**ASSIGNED TASK:** From top to bottom, return the records that follow exactly.

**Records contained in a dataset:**
::::::::

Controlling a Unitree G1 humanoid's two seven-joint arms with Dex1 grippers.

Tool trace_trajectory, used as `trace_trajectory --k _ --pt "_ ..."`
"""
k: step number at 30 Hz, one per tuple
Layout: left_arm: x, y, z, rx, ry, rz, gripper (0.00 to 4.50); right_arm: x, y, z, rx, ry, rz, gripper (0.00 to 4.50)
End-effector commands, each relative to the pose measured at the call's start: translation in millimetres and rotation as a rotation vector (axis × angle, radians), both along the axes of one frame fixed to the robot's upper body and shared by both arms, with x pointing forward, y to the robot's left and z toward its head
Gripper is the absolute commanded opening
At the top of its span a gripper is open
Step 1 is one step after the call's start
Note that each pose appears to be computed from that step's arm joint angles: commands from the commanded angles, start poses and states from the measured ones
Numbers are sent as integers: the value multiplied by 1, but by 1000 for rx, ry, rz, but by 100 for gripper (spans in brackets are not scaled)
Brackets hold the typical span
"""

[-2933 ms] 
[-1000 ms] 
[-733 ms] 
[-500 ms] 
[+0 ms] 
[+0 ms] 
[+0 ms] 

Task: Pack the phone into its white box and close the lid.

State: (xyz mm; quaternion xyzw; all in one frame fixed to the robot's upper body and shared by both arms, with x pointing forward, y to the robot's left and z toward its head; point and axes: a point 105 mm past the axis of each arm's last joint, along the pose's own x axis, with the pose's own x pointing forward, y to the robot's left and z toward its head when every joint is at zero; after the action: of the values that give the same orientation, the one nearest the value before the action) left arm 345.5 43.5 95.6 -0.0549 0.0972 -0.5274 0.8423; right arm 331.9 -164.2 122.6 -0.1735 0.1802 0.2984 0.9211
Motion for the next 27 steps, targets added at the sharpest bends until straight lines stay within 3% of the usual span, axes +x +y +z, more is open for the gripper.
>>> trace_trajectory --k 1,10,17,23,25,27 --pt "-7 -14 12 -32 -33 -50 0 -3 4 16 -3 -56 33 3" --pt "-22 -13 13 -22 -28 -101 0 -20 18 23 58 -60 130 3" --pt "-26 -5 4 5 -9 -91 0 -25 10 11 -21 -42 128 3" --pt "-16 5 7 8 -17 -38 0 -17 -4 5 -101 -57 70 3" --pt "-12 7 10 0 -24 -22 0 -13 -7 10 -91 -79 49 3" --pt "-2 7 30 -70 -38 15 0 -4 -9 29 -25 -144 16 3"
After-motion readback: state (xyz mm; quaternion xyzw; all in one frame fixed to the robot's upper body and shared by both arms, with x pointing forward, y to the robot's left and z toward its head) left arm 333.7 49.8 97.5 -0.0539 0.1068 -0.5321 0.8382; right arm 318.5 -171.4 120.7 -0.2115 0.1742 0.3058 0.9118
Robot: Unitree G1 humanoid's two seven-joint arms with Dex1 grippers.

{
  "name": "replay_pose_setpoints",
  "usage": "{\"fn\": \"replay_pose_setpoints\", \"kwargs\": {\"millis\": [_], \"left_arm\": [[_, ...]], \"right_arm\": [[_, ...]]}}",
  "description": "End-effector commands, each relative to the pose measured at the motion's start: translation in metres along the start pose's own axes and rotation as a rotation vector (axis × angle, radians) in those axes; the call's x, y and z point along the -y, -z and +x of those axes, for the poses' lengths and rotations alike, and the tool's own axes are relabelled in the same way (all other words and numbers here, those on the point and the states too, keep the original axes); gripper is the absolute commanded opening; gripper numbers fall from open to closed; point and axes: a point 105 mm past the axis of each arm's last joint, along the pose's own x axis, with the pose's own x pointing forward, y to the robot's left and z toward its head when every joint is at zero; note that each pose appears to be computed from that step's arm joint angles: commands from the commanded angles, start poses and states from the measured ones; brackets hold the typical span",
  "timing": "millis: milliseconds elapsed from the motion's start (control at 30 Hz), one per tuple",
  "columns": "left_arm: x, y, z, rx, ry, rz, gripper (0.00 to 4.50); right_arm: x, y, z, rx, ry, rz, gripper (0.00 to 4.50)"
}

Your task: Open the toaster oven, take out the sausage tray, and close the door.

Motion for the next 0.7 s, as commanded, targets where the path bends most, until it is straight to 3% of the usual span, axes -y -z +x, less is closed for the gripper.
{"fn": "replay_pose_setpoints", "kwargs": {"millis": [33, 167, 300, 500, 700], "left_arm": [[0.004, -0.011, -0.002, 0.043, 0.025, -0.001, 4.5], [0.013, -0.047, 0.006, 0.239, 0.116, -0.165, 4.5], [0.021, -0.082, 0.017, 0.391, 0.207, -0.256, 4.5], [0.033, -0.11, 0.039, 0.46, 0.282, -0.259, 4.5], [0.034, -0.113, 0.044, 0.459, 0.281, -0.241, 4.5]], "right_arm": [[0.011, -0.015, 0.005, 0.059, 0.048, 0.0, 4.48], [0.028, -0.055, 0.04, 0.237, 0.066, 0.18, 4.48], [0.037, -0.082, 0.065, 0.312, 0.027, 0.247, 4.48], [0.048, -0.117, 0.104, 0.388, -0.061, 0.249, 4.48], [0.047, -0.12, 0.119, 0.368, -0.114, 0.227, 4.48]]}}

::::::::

**RESULT OF THIS EXERCISE:**
Controlling a Unitree G1 humanoid's two seven-joint arms with Dex1 grippers.

Tool trace_trajectory, used as `trace_trajectory --k _ --pt "_ ..."`
"""
k: step number at 30 Hz, one per tuple
Layout: left_arm: x, y, z, rx, ry, rz, gripper (0.00 to 4.50); right_arm: x, y, z, rx, ry, rz, gripper (0.00 to 4.50)
End-effector commands, each relative to the pose measured at the call's start: translation in millimetres and rotation as a rotation vector (axis × angle, radians), both along the axes of one frame fixed to the robot's upper body and shared by both arms, with x pointing forward, y to the robot's left and z toward its head
Gripper is the absolute commanded opening
At the top of its span a gripper is open
Step 1 is one step after the call's start
Note that each pose appears to be computed from that step's arm joint angles: commands from the commanded angles, start poses and states from the measured ones
Numbers are sent as integers: the value multiplied by 1, but by 1000 for rx, ry, rz, but by 100 for gripper (spans in brackets are not scaled)
Brackets hold the typical span
"""

[-2933 ms] 
[-1000 ms] 
[-733 ms] 
[-500 ms] 
[+0 ms] 
[+0 ms] 
[+0 ms] 

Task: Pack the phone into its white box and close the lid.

State: (xyz mm; quaternion xyzw; all in one frame fixed to the robot's upper body and shared by both arms, with x pointing forward, y to the robot's left and z toward its head; point and axes: a point 105 mm past the axis of each arm's last joint, along the pose's own x axis, with the pose's own x pointing forward, y to the robot's left and z toward its head when every joint is at zero; after the action: of the values that give the same orientation, the one nearest the value before the action) left arm 345.5 43.5 95.6 -0.0549 0.0972 -0.5274 0.8423; right arm 331.9 -164.2 122.6 -0.1735 0.1802 0.2984 0.9211
Motion for the next 27 steps, targets added at the sharpest bends until straight lines stay within 3% of the usual span, axes +x +y +z, more is open for the gripper.
>>> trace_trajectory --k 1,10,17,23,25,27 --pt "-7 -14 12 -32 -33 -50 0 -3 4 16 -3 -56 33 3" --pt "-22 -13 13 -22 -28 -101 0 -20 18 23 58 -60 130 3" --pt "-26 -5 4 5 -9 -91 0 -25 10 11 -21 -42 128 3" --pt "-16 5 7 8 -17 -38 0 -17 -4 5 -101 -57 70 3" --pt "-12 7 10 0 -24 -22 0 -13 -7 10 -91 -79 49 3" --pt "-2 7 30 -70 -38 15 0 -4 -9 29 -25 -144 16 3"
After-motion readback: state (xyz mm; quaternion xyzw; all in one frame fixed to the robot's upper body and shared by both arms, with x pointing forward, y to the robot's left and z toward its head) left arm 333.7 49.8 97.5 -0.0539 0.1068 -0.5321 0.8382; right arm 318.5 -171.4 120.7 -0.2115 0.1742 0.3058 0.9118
Robot: Unitree G1 humanoid's two seven-joint arms with Dex1 grippers.

{
  "name": "replay_pose_setpoints",
  "usage": "{\"fn\": \"replay_pose_setpoints\", \"kwargs\": {\"millis\": [_], \"left_arm\": [[_, ...]], \"right_arm\": [[_, ...]]}}",
  "description": "End-effector commands, each relative to the pose measured at the motion's start: translation in metres along the start pose's own axes and rotation as a rotation vector (axis × angle, radians) in those axes; the call's x, y and z point along the -y, -z and +x of those axes, for the poses' lengths and rotations alike, and the tool's own axes are relabelled in the same way (all other words and numbers here, those on the point and the states too, keep the original axes); gripper is the absolute commanded opening; gripper numbers fall from open to closed; point and axes: a point 105 mm past the axis of each arm's last joint, along the pose's own x axis, with the pose's own x pointing forward, y to the robot's left and z toward its head when every joint is at zero; note that each pose appears to be computed from that step's arm joint angles: commands from the commanded angles, start poses and states from the measured ones; brackets hold the typical span",
  "timing": "millis: milliseconds elapsed from the motion's start (control at 30 Hz), one per tuple",
  "columns": "left_arm: x, y, z, rx, ry, rz, gripper (0.00 to 4.50); right_arm: x, y, z, rx, ry, rz, gripper (0.00 to 4.50)"
}

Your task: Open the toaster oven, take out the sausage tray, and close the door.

Motion for the next 0.7 s, as commanded, targets where the path bends most, until it is straight to 3% of the usual span, axes -y -z +x, less is closed for the gripper.
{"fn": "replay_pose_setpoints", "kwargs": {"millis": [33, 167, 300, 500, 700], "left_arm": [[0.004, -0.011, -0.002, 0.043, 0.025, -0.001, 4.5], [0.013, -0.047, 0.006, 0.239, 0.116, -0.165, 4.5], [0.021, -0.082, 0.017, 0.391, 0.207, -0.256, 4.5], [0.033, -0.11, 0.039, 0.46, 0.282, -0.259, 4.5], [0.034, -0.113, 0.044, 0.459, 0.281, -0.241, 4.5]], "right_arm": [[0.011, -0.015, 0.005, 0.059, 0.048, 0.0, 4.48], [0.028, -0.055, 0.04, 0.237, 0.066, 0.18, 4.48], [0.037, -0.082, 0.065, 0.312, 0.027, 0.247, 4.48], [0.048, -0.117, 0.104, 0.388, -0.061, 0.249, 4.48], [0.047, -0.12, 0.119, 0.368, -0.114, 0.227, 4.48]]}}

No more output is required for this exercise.